# taz.de -- Steigende Armut in Berlin: Immer weniger für immer mehr
       
       > Berlin hat die zweithöchste Armutsquote der Republik, die Inflation
       > dürfte die Lage verschlimmern. Senats-Maßnahmen konnten den Trend nicht
       > umkehren.
       
 (IMG) Bild: Die Tafel als Ausdruck der Armut
       
       BERLIN taz | Armut ist bekanntlich oft unsichtbar. Sichtbar sind vor allem
       [1][obdachlose Menschen], die unter Brücken und in Nischen schlafen, wo sie
       sich nicht verstecken können. Armut ist aber auch, zwar noch eine Wohnung
       zu besitzen, sich aber die alltäglichen Dinge der kapitalistischen
       Konsumgesellschaft nicht leisten zu können. Armut bedeutet, auf andere
       angewiesen zu sein, seien es Freunde oder der Staat. Das kann erniedrigend
       sein – und so zu gesellschaftlicher Isolierung führen.
       
       In der öffentlichen Debatte ist Armut oft nur in der abstrakten Form der
       statistischen Erhebung sichtbar. Aber schon aus den Zahlen wird klar: Die
       Armut steigt.
       
       Gerade musste der Paritätische Gesamtverband seinen Armutsbericht nach oben
       korrigieren. Laut einer früheren Version vom Juni 2022 waren 2021 19,6
       Prozent der Berliner:innen von Armut betroffen. Nun liegen die finalen
       Zahlen des Statistischen Bundesamts vor, auf denen der Armutsbericht
       basiert. Demnach sind sogar 20,1 Prozent der Berliner:innen arm. Das
       ist der zweithöchste Wert deutschlandweit. Nur in Bremen gibt es noch mehr
       arme Menschen als in Berlin.
       
       Bundesweit sind 16,9 Prozent der Bevölkerung von Armut betroffen. Der
       Bericht zeigt, dass in dieser Gesellschaft gerade die Schwächsten häufiger
       arm sind. So sind Kinder bundesweit mit 21,3 Prozent überdurchschnittlich
       betroffen, die Altersarmut ist ebenfalls zwischen 2020 auf 2021 von 16,3
       auf 17,6 Prozent stark gestiegen.
       
       Auch patriarchale Strukturen zeigt die Statistik: Frauen sind mit 17,8
       Prozent zu 1,8 Prozent häufiger von Armut betroffen als Männer. Als arm
       gilt, wer über weniger als 60 Prozent des mittleren Einkommens verfügt.

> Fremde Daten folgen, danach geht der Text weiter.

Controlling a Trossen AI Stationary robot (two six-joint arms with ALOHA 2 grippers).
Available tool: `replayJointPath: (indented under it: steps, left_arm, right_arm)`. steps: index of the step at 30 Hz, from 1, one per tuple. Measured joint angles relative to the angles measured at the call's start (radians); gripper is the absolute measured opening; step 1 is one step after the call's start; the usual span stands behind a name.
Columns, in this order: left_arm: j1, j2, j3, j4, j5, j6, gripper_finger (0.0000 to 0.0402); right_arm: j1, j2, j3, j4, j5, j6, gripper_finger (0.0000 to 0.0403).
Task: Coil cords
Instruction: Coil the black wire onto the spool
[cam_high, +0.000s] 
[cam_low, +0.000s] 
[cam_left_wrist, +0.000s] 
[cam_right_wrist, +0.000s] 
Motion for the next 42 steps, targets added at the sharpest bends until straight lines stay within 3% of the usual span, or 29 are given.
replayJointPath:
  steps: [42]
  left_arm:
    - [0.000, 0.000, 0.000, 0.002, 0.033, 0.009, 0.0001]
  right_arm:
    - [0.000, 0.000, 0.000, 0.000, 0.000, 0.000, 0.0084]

       Laut Statistischem Bundesamt waren das für allein lebende Personen 2021
       monatlich 1.251 Euro.
       
       ## Ein Armutszeugnis
       
       „In unseren schlechtesten Träumen hätten wir nicht daran gedacht, dass es
       nun noch einmal nach oben geht“, sagte der Hauptgeschäftsführer des
       Paritätischen Gesamtverbandes, Ulrich Schneider. Noch nie sei ein höherer
       Wert an Armut gemessen worden. Der Politik stellt er ein „bitteres
       Armutszeugnis“ aus. Konzepte, die Armut entschieden zu bekämpfen, lägen
       vor: die Anhebung der Regelsätze für Hartz IV und der Altersgrundsicherung
       auf 725 Euro, die Anhebung von Bafög und die Einführung der
       Kindergrundsicherung. Nur umgesetzt würden sie nicht.
       
       Dabei dürfte die Realität inzwischen noch schlimmer sein, als der Bericht
       darstellt. Spätestens seit Russlands Krieg in der Ukraine grassiert die
       Inflation. „Wir merken, dass die Armut immer weiter zunimmt“, sagte Ulrike
       Kostka, Vorstandsvorsitzende der Caritas, zur taz. Gegen die Energiepreise
       gebe es ja noch die Preisbremse des Bundes, die Preiserhöhungen in den
       Supermärkten aber schlügen ungebremst durch. „Immer mehr Menschen müssen
       unsere Beratungsdienste und Hilfsangebote in Anspruch nehmen“, berichtet
       Kostka. Dabei seien vielerorts noch nicht einmal die
       Nebenkostenabrechnungen eingetroffen. „Das wird die Lage noch einmal
       verschlimmern“, ist sie sich sicher.
       
       Auch die Maßnahmen, mit denen sich Rot-Grün-Rot vor der Wahl häufig rühmte,
       konnten gegen diesen Trend keine Umkehr bewirken. Verabschiedet wurde etwa
       ein [2][Kündigungsmoratorium für landeseigene Wohnungsbaugesellschaften],
       ein Härtefallfonds gegen Energiesperren und ein 29-Euro-Ticket
       beziehungsweise ein 9-Euro-Sozialticket für den öffentlichen Nahverkehr.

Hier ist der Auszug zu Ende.